> _EXERCISE BRIEF_
Which of the lines below contain the string "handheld"? Pull each one out of the data.

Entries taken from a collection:
-*-*-

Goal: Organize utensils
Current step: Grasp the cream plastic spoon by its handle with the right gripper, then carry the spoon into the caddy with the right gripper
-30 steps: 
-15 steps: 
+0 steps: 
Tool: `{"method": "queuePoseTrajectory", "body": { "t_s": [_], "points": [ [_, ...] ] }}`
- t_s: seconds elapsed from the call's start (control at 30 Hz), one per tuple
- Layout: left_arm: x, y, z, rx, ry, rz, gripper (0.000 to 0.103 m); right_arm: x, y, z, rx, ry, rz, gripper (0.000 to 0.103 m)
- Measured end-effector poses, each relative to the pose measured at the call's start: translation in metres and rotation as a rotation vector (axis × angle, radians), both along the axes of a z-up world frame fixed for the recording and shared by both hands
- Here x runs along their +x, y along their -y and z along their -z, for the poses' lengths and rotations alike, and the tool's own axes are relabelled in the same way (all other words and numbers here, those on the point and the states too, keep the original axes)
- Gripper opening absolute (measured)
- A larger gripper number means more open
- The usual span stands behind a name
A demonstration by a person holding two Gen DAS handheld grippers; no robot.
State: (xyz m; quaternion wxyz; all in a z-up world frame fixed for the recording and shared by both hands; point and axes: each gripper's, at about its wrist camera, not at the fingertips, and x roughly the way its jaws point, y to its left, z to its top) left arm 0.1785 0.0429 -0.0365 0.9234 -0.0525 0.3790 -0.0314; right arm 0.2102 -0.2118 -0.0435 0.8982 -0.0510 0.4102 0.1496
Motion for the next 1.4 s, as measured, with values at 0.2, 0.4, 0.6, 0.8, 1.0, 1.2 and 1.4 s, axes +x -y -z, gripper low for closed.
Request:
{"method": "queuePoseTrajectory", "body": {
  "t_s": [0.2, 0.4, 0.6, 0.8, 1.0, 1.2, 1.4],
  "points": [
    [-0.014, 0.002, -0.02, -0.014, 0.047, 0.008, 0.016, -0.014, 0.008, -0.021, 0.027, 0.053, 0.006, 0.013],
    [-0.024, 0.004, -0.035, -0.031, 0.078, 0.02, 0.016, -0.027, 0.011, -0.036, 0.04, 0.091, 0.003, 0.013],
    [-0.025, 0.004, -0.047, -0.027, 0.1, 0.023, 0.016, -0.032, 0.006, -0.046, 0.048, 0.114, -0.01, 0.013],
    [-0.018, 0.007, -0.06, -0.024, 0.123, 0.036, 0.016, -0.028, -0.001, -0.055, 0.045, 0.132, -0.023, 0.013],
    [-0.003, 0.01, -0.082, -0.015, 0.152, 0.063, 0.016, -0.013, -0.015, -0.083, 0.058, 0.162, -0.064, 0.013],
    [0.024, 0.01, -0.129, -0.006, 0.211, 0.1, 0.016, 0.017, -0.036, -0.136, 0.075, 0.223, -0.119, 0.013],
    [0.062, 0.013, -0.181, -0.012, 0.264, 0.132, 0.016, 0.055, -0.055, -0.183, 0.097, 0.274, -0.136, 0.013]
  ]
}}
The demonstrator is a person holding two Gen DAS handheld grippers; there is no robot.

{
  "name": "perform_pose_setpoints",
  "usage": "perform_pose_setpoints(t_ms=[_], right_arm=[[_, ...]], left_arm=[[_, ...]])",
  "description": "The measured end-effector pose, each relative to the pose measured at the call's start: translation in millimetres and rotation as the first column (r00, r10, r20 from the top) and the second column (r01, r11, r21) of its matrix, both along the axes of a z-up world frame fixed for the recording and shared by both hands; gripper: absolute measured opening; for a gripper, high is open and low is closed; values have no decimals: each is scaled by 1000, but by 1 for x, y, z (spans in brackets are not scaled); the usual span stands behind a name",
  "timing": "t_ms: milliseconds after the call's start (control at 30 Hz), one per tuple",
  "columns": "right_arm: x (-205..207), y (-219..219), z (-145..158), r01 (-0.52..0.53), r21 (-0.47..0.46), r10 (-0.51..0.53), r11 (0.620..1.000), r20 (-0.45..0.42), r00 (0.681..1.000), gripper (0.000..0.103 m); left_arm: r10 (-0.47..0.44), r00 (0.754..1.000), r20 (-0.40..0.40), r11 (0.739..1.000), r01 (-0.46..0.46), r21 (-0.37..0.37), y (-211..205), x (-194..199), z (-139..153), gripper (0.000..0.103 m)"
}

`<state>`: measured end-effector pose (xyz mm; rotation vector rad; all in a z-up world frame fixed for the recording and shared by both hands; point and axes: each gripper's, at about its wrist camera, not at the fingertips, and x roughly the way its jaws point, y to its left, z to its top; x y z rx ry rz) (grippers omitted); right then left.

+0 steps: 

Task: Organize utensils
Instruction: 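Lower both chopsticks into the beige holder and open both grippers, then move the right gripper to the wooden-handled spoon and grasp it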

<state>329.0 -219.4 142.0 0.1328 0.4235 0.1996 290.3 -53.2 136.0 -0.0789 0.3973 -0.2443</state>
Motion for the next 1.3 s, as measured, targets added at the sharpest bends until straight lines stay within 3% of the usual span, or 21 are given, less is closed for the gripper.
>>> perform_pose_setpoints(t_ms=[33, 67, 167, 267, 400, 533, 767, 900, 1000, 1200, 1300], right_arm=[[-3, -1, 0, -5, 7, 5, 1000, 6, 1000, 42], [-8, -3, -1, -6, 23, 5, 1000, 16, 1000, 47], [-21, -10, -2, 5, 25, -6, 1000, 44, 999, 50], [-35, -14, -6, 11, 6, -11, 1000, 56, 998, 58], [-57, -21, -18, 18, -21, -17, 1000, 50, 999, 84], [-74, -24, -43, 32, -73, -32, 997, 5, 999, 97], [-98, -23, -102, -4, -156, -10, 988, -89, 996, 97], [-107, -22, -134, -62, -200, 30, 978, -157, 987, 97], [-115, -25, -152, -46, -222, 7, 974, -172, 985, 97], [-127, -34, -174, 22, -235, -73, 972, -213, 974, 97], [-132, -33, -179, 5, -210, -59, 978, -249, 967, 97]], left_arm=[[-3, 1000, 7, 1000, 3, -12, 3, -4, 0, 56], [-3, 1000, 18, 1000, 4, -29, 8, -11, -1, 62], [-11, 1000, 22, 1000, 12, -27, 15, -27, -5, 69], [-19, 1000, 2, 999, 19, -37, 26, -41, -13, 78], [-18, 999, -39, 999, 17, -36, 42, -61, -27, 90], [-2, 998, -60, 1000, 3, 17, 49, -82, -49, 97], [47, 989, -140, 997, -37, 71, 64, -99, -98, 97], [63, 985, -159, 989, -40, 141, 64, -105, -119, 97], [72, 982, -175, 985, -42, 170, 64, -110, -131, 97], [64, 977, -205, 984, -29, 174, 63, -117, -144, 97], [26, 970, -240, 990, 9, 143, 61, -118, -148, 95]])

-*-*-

> _YOUR RESPONSE_
A demonstration by a person holding two Gen DAS handheld grippers; no robot.
The demonstrator is a person holding two Gen DAS handheld grippers; there is no robot.

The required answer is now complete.